# SAFETY WARNING: Cherry Bomber autofire risk



## huffnpuff (24/4/15)

Don't know if you already know this, but I stumbled on this while checking out the Cherry Bomber clone reviews on some german channels. While the Cherry Bomber is an awesome mod, it suffers from a design feature/flaw which has a high potential for autofiring....The mod is negative pole firing as opposed to the normal firing from the positive pole. This means that switch can be bypassed and the firing circuit can be closed by accidental metal contact between an atty and exposed all-metal body carrying the negative current. The 23mm delrin insulator/510 base helps keeping a 22mm atty away from the body, but metal objects can still bridge this or if you use an atty that is larger than 23mm

Here's what I'm talking about:

At 1:51 the guy demos this


These guy's first attempt with coin failed ( about the 1:26 mark), most probably saved by o-rings, but screwing on a larger diameter Subtank triggers an immediate autofire (2:10)

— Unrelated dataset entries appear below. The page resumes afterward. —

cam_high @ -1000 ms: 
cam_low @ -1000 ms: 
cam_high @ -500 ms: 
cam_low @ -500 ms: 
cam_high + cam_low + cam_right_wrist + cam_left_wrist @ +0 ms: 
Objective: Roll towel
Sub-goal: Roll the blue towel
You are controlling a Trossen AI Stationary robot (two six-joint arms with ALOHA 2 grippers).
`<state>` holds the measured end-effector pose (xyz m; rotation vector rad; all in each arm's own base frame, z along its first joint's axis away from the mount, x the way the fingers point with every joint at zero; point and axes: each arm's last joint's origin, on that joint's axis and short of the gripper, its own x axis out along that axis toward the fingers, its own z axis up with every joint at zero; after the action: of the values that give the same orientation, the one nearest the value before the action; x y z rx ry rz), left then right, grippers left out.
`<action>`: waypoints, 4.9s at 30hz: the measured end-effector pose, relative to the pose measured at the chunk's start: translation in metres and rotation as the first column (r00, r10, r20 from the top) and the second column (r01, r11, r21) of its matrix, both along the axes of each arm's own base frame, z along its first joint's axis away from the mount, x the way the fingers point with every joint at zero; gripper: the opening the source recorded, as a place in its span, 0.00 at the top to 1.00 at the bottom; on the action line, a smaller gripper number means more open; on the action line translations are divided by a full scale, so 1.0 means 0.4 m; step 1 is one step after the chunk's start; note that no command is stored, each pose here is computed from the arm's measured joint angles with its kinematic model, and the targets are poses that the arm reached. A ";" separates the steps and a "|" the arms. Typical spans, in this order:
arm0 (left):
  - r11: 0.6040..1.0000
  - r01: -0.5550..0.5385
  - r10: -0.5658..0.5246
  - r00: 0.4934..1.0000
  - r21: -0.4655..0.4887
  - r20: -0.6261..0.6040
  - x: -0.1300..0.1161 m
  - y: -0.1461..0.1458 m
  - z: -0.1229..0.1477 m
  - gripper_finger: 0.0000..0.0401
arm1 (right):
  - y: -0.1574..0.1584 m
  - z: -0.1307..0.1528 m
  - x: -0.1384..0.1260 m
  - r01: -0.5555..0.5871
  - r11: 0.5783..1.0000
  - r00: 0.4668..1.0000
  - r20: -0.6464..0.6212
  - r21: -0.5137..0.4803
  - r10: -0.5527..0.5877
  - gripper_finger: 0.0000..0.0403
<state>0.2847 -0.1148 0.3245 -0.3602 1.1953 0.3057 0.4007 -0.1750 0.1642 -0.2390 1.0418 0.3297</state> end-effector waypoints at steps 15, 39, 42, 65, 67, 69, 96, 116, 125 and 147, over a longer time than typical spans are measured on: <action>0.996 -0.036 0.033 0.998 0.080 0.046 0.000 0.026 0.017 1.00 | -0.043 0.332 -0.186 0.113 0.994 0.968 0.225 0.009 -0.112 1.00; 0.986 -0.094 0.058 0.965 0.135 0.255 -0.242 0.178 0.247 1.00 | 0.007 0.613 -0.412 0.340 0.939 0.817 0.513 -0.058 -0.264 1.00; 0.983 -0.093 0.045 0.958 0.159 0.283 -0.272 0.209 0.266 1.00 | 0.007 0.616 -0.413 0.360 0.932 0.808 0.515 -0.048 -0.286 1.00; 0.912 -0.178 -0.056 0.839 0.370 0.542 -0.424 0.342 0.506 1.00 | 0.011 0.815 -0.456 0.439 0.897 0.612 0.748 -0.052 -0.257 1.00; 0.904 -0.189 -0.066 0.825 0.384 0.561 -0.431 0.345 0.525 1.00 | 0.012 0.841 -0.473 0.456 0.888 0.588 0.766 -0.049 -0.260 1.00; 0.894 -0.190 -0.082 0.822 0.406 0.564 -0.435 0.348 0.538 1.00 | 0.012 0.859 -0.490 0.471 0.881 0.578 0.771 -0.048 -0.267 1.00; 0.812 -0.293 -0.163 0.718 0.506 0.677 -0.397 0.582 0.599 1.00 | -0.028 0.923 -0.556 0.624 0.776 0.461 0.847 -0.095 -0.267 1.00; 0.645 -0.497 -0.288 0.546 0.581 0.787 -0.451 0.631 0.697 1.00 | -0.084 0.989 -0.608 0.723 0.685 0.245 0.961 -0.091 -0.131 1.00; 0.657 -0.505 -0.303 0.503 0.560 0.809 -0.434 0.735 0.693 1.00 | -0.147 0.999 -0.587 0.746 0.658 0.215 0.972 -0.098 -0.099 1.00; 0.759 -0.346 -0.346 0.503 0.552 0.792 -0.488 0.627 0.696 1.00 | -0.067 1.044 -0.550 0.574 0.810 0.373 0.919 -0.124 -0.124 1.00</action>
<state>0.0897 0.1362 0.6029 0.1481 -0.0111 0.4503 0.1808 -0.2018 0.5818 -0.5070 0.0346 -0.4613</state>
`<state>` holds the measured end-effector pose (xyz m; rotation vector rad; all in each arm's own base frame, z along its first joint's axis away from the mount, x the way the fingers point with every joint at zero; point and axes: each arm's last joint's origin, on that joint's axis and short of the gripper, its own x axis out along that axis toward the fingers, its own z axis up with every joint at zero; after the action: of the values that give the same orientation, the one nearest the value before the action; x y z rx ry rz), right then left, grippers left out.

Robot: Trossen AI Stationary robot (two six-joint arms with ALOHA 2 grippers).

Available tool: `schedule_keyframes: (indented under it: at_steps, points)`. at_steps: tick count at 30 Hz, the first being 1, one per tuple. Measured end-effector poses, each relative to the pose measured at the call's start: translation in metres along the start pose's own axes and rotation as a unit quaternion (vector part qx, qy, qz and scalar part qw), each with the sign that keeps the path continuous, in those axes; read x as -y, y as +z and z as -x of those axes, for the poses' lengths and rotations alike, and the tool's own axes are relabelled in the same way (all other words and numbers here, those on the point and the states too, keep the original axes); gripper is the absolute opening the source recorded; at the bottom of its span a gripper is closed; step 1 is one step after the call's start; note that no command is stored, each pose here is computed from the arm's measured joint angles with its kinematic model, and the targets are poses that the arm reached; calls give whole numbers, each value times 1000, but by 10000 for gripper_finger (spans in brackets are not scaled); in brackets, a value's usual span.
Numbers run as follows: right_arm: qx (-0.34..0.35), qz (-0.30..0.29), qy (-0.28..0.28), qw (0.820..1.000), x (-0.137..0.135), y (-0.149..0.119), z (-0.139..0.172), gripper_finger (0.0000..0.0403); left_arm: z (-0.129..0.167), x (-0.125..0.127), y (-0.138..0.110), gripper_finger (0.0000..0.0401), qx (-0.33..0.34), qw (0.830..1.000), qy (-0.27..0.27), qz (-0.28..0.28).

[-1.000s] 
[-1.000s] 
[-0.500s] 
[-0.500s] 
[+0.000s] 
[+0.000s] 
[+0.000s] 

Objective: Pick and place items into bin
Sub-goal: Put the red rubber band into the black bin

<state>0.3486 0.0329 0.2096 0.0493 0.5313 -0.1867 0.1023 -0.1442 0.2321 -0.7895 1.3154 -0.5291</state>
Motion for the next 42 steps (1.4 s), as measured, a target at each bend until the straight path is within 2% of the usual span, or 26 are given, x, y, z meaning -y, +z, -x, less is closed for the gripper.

So, bottomline: Not the end of the world, but in the spirit of safer vaping, please be careful with this mod, especially when storing or travelling with batteries in.

PS: The Vertex Box mod also suffers from the same flaw, but is worse as it doesn't have a wider insulated base.

Reactions: Like 1 | Agree 1 | Informative 8


----------



## Marzuq (24/4/15)

Somehow negative firing just seems like it's opening a door for disaster. Pretty much anything could set it off. Very helpful to know this info


----------



## zadiac (24/4/15)

Very informative. Thanks for this.


----------



## Paulie (24/4/15)

Ooi and i just got one of these lol Any idea how one could avoid this from happening?


----------



## johan (24/4/15)

Remove the battery @Paulie .


----------



## Paulie (24/4/15)

johan said:


> Remove the battery @Paulie .


Thats the most unscientific response you have ever given lol It must be a Friday!!

Reactions: Agree 1 | Funny 3


----------



## johan (24/4/15)

Paulie said:


> Thats the most unscientific response you have ever given lol It must be a Friday!!



Maybe, but certainly the most logical .

Reactions: Winner 1


----------



## Paulie (24/4/15)

johan said:


> Maybe, but certainly the most logical .



Dont get all Star Trek on me man we were just in the cool mode a second ago lol

Reactions: Funny 1


----------



## Sir Vape (24/4/15)

Hey guys this is what I got back from Ivogo on this. Gave them hell that this did not come with packaging. 
Apparently there has been similar issues with the authentic from MCV.

As long as you stay within the 22mm there should be no issues. 

Will be printing these and putting them in with our units and mailing to clients that have purchased them.

Please see attached with additional info for safe usage:

Reactions: Like 1


----------



## johan (24/4/15)

Paulie said:


> Dont get all Star Trek on me man we were just in the cool mode a second ago lol



I will quote then: "*Where No Man Has Gone Before*"

It came from a statement made by explorer James Cook following an expedition to Newfoundland. Writer Samuel Peeples, who authored the pilot episode “Where No Man Has Gone Before,” is often credited with the decision to make the phrase such a significant part of the series. The line was eventually repeated—with a few minor tweaks—in each iteration of the series and films.

Reactions: Like 1


----------



## Paulie (24/4/15)

johan said:


> I will quote then: "*Where No Man Has Gone Before*"
> 
> It came from a statement made by explorer James Cook following an expedition to Newfoundland. Writer Samuel Peeples, who authored the pilot episode “Where No Man Has Gone Before,” is often credited with the decision to make the phrase such a significant part of the series. The line was eventually repeated—with a few minor tweaks—in each iteration of the series and films.




And to Think i thought that phrase was related to men who stay away from a women shoes stores with there wives

Reactions: Winner 1


----------



## johan (24/4/15)

Paulie said:


> And to Think i thought that phrase was related to men who stay away from a women shoes stores with there wives



LOL - You win, I give up!

Reactions: Funny 1


----------



## The Golf (24/4/15)

So what you saying Paulie is, you selling me your box at a heavily discounted rate, I thank you.

Reactions: Funny 1


----------



## ET (24/4/15)

Paulie said:


> Thats the most unscientific response you have ever given lol It must be a Friday!!



Isn't science basically finding the simplest way to solve a problem with the least effort? Removing the battery is therefore very sciency

Reactions: Agree 1


----------



## johan (24/4/15)

ET said:


> Isn't science basically finding the simplest way to solve a problem with the least effort? Removing the battery is therefore very sciency



You know the Greeks weren't blessed with logic .

Reactions: Funny 4


----------